Alguns protetores chegam a adoecer diante do enorme sofrimento que presenciam e sua incapacidade de solucionar a situação. As ONGs de proteção animal não estão em situação diferente, pois tem animais além de sua disponibilidade financeira e de espaço. É comum ver tais ONGs pedindo ração porque não tem sequer a alimentação do dia para os animais sob sua responsabilidade. Receber mais animais em tal situação é insalubre e configura crueldade.
Poder público
O que o poder público faz: o serviço de castração. Mesmo assim, não são todos os municípios que oferecem o serviço e os que oferecem o fazem de forma insuficiente para a demanda. O protocolo legal de castração para os animais em situação de rua é o CED, que significa, Captura, Esterilização e Devolução. SIM, os animais são DEVOLVIDOS à sua comunidade, pois diante da ausência de locais apropriados para recebê-los e sendo na sua comunidade que aprendeu a sobreviver é legalmente vedada outra destinação. Além do que, muitos animais, principalmente gatos, por não terem sido socializados a humanos ou mesmo por sofrer crueldade tornam-se ariscos, não sendo adotáveis.
O PL 4.438/20 estabelece que síndicos e administradores de condomínios residenciais são obrigados a comunicar, à polícia civil e aos órgãos especializados, a suspeita ou a ocorrência de maus-tratos a animais nas unidades condominiais ou nas áreas comuns dos condomínios. A comunicação deverá ser feita em até 24 horas após o conhecimento do fato.
A Lei Nº 23.863 do Estado de Minas Gerais acrescentou o artigo art. 6º-A à Lei nº 21.970, de 15 de janeiro de 2016, que dispõe sobre a proteção, a identificação e o controle populacional de cães e gatos.
“Art. 6º-A É assegurado a qualquer cidadão o direito de fornecer, nos espaços públicos, na forma e na quantidade adequadas ao bem-estar animal, alimento e água aos animais em situação de rua, inclusive aos cães e gatos comunitários.
Parágrafo único. É vedado a particular e a agente do poder público impedir o exercício do direito previsto no caput, sob pena de se configurarem maus-tratos e de se aplicarem as penalidades cabíveis, nos termos do inciso I do caput do art. 1º e do art. 2º da Lei nº 22.231, de 20 de julho de 2016, e do art. 16 da Lei nº 7.772, de 8 de setembro de 1980.”

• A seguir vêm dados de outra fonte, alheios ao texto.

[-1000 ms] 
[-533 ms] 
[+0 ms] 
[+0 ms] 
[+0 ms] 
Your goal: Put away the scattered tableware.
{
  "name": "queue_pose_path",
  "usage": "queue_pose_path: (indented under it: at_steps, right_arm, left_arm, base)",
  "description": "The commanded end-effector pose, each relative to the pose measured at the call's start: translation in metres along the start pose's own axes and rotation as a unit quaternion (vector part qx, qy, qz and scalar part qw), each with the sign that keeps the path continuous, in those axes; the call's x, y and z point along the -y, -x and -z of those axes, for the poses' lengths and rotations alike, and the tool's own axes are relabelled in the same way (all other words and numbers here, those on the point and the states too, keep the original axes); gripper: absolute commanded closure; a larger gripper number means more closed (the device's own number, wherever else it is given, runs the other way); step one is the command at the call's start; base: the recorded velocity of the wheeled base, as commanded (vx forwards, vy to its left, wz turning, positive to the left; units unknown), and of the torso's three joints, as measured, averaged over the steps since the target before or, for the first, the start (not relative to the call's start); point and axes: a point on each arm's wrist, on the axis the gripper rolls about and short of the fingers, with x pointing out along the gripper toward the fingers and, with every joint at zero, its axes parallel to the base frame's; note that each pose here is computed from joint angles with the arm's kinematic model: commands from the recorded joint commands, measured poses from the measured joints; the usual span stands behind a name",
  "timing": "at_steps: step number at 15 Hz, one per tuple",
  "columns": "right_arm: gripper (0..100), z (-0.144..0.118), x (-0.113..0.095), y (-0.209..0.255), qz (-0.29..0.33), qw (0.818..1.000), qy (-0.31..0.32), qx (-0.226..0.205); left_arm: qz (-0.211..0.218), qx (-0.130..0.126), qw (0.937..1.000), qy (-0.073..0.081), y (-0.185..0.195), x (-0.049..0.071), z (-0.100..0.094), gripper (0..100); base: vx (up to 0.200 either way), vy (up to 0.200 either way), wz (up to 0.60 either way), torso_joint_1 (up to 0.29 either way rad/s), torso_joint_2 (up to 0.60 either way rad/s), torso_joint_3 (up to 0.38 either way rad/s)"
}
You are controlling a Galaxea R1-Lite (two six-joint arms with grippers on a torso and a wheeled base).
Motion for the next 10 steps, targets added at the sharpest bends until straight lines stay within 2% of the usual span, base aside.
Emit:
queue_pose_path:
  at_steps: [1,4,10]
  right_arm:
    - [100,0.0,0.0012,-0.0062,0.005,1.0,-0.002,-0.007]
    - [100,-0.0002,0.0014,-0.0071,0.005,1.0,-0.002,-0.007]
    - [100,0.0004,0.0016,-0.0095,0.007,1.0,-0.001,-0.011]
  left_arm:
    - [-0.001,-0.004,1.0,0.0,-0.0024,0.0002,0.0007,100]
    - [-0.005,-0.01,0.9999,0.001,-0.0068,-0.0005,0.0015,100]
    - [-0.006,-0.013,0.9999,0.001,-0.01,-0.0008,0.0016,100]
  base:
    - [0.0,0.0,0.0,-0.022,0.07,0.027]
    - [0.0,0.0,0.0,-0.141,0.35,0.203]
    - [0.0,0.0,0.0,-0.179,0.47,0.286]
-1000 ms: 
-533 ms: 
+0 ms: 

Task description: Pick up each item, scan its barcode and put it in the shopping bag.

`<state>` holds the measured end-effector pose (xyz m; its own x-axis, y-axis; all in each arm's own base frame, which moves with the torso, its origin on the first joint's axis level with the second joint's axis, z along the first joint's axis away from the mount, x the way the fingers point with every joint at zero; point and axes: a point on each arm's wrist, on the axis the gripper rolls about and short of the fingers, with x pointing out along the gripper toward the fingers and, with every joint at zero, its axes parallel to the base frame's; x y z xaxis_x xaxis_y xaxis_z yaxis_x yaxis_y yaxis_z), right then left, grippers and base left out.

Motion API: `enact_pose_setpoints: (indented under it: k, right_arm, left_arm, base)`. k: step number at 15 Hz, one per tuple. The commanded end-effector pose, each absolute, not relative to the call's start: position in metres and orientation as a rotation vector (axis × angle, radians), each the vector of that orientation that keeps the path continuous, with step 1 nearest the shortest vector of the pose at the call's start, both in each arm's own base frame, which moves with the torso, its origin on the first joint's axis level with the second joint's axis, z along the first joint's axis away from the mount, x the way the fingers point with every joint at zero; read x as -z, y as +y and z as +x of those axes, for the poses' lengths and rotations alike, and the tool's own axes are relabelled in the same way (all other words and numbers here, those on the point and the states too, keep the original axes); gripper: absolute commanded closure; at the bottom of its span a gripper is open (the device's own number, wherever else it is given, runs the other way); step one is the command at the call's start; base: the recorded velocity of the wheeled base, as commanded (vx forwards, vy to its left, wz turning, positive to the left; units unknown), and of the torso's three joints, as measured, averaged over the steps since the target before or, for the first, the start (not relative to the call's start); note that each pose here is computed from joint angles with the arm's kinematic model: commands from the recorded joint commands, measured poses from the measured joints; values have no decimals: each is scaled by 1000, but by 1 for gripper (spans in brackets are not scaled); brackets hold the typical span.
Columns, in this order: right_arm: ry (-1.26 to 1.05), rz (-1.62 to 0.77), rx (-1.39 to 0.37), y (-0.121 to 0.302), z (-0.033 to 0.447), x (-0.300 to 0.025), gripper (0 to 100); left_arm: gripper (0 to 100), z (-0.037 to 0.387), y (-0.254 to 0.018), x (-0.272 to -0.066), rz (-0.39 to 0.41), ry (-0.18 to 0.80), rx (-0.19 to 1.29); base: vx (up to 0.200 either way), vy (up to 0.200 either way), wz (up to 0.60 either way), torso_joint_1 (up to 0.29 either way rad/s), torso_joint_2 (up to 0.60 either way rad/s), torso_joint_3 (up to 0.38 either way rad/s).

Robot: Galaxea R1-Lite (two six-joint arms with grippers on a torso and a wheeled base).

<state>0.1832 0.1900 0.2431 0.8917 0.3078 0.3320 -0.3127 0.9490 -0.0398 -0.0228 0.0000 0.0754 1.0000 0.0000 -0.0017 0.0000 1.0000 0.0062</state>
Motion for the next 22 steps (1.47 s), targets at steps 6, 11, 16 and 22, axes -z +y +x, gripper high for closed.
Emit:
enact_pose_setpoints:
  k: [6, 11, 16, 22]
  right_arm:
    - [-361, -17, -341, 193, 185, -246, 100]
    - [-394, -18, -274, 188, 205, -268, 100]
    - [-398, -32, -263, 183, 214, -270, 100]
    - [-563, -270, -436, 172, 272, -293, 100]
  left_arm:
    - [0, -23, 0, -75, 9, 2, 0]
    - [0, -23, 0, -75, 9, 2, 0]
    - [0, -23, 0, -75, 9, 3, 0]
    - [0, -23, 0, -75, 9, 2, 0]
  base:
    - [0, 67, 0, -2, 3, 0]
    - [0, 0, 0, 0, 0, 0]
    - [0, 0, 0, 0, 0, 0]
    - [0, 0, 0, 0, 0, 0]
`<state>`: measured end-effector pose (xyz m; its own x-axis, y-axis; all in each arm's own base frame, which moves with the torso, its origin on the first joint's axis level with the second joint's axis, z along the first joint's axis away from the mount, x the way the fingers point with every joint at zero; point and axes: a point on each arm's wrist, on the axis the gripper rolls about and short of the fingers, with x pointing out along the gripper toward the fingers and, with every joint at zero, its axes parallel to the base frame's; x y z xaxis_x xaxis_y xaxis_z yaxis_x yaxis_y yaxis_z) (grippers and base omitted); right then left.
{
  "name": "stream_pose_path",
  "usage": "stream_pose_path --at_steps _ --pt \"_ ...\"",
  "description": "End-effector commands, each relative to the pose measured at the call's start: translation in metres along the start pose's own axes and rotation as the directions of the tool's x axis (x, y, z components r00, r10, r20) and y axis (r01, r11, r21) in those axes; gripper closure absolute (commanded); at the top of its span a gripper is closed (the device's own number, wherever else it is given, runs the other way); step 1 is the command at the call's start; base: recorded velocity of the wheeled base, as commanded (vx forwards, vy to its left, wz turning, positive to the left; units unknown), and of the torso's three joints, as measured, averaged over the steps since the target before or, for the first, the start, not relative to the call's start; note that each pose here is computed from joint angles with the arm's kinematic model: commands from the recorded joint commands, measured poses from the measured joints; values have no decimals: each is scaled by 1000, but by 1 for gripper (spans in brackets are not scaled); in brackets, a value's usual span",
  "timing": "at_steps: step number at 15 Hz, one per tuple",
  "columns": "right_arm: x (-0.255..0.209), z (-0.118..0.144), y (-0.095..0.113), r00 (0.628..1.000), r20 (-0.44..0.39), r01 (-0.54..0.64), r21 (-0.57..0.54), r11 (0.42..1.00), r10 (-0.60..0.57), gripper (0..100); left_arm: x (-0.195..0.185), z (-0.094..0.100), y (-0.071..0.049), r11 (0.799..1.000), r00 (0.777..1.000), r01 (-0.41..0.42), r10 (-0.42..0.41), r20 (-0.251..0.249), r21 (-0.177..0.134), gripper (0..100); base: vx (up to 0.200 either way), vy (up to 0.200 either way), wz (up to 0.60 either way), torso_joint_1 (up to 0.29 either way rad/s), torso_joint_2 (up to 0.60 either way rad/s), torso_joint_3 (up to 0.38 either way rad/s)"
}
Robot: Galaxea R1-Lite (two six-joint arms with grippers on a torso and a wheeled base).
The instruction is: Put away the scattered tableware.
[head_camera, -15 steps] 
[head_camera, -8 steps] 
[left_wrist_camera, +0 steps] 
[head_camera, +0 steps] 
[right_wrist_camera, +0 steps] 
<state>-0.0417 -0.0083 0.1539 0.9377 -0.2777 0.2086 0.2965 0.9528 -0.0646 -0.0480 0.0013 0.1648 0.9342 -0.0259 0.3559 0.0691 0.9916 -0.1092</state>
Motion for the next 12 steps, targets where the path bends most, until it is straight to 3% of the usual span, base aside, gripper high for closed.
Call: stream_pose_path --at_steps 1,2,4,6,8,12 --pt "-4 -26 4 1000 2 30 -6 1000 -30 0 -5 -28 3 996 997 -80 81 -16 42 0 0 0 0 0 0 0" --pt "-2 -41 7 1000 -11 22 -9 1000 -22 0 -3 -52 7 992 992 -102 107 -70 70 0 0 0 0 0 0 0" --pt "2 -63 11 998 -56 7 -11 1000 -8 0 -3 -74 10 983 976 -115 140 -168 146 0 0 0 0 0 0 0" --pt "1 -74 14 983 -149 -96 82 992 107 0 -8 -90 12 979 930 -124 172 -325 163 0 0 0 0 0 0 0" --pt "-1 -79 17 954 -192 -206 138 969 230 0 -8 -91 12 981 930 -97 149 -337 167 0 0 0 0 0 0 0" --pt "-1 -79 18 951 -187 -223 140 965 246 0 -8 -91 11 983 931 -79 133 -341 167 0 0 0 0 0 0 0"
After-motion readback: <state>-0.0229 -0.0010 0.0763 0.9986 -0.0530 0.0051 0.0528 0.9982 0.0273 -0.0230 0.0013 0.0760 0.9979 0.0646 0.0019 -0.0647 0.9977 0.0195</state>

Portanto, é necessário tirar o manto da invisibilidade da situação de sofrimento e abandono desses animais, desacomodar frente à intimação ética para a boa ação. Muitos ainda enxergam a solução no envenenamento ou na retirada e desova desses animais, agindo como criminosos diante da lei e da moral. Essa questão só será resolvida pela educação que amplia o reconhecimento de que seres com biologia semelhante à nossa podem sofrer como nós, seres que experimentam não só a dor física como a psicoemocional. Cobrem posturas legais de seus condomínios. Alimente e dê água a um animal de rua. Chame a zoonose do seu município para realizar a castração. Se é um animal doente, faça um mutirão para oferecer tratamento veterinário. Façam campanhas de adoção. E denuncie maus tratos, a Justiça Institucionalizada é o último recurso para as consciências cauterizadas. Fazer o certo não é faculdade, é obrigação. Apoiar quem faz é solidariedade.